- ACTIVITY -
Give back exactly the lines of the material below, starting with the line with "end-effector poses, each" and going on through the line with "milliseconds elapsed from".

━━━━━ INPUT DATA

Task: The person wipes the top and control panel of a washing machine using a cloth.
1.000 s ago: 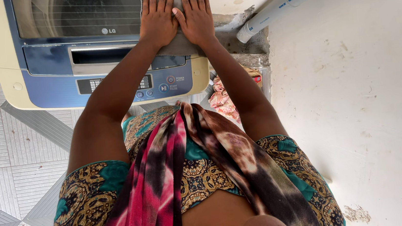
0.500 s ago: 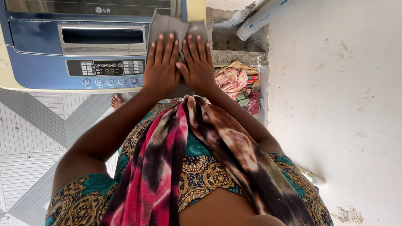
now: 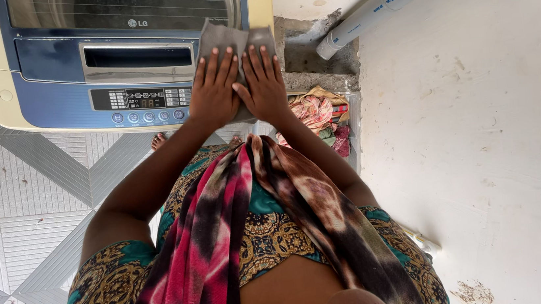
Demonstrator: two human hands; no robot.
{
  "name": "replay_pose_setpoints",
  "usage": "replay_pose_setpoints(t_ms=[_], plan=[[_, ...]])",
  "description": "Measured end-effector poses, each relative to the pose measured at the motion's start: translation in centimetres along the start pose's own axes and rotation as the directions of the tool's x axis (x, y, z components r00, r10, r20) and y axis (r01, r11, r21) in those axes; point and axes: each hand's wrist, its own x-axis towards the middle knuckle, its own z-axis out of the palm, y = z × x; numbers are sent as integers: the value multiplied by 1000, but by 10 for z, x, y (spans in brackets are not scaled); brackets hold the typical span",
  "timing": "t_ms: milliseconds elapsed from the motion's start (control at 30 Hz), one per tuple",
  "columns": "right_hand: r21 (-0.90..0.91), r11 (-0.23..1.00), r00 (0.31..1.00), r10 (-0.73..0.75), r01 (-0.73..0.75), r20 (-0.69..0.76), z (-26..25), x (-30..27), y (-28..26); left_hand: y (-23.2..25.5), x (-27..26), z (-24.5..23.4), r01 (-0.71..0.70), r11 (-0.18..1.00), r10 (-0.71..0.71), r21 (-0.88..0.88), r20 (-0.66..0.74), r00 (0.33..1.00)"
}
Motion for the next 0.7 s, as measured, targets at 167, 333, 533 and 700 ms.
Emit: replay_pose_setpoints(t_ms=[167, 333, 533, 700], plan=[[-16, 998, 996, 66, -66, 51, 1, 60, 19, -27, 45, 9, 80, 996, -79, -32, 23, 997], [-34, 996, 994, 86, -84, 60, -1, 57, 17, -25, 47, 4, 108, 992, -106, -62, 33, 994], [28, 999, 997, 35, -37, 66, -7, -4, -5, 4, -5, -12, 46, 999, -45, -18, 42, 998], [15, 999, 998, -42, 41, 39, -3, -38, -17, 18, -33, -17, -4, 999, 6, -33, 58, 998]])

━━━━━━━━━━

- TASK RESPONSE -
  "description": "Measured end-effector poses, each relative to the pose measured at the motion's start: translation in centimetres along the start pose's own axes and rotation as the directions of the tool's x axis (x, y, z components r00, r10, r20) and y axis (r01, r11, r21) in those axes; point and axes: each hand's wrist, its own x-axis towards the middle knuckle, its own z-axis out of the palm, y = z × x; numbers are sent as integers: the value multiplied by 1000, but by 10 for z, x, y (spans in brackets are not scaled); brackets hold the typical span",
  "timing": "t_ms: milliseconds elapsed from the motion's start (control at 30 Hz), one per tuple",

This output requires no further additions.